The first ordinance authorizes the county to transfer the property to KershawHealth. The second authorizes the county to start using some of the $2.6 million to obtain or upgrade facilities and equipment in preparation for the July 1 takeover. That ordinance is necessary because funding EMS is not part of the current fiscal year budget that went into effect last July. Later in the meeting council approved the purchase of two new ambulances for $443,000. The final ordinance gives approval for the formation of an “industrial park” made up of the hospital property, in conjunction with the city of Camden and neighboring Chesterfield County. Carpenter previously said the industrial park is a “paper only” creation, but is legally necessary so the county can offer a fee-in-lieu-of taxes agreement with Capella Healthcare.

Lugoff resident Linda Franklin Moore spoke out against the EMS agreement during the public hearing on relinquishing the hospital property to KershawHealth.

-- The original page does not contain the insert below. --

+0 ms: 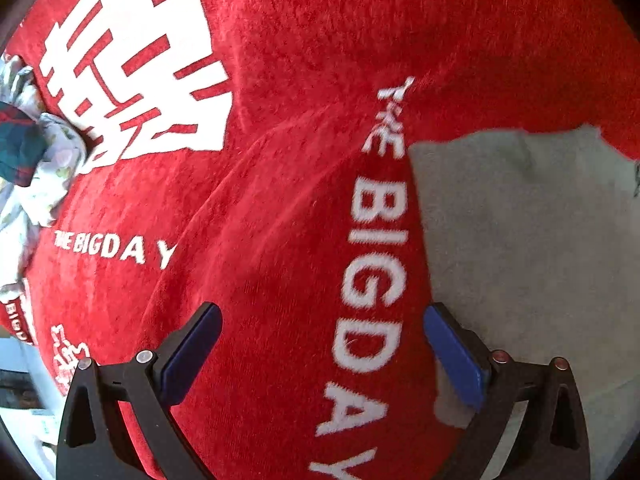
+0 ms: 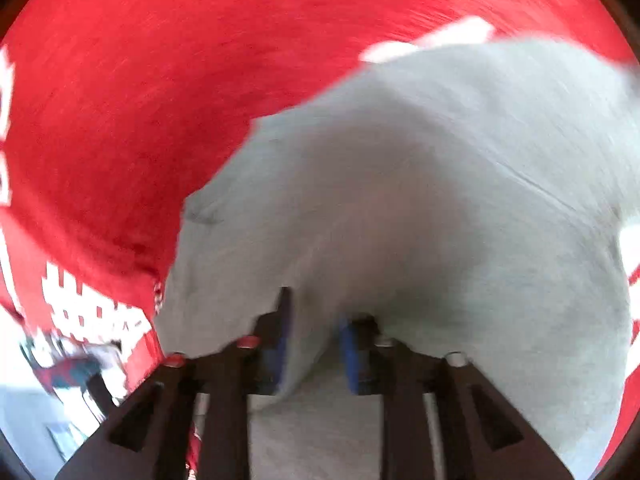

“It is a sad day that we will no longer have a public hospital in our county. This is bad news for economic development and worse news for our citizens. No longer will residents who are uninsured, underinsured or Medicaid patients be able to receive health care in Kershaw County,” Moore claimed. “Typically, for-profit hospitals do not offer services to such patients unless it is a life-threatening situation. Citizens of Kershaw County will be forced to drive to either Sumter, Columbia or West Columbia to receive care. What a sad day, indeed.”

Council also approved several “mutual aid agreements” between the Kershaw County Sheriff’s Office and other law enforcement agencies in the region. Agreements with Darlington, Florence, Lexington, Fairfield and Richland counties were approved, as was an agreement with 20th Mission Support Group, a U.S. agency that oversees part of Lake Wateree.

In other business, council appointed Anne Lemieux to the Kershaw County Library Board and council approved a modification of the county’s sewer plan to allow the phasing in of what Carpenter called “the southern loop” of the sewer system.

“Some of the benefits of phasing it in, it would allow us to take our existing revenue stream and extend it and build the system as the money is available so we would not need to raise rates for the purpose of building the system, or raise taxes,” Carpenter said. “Staff is requesting a modification to the existing plan.”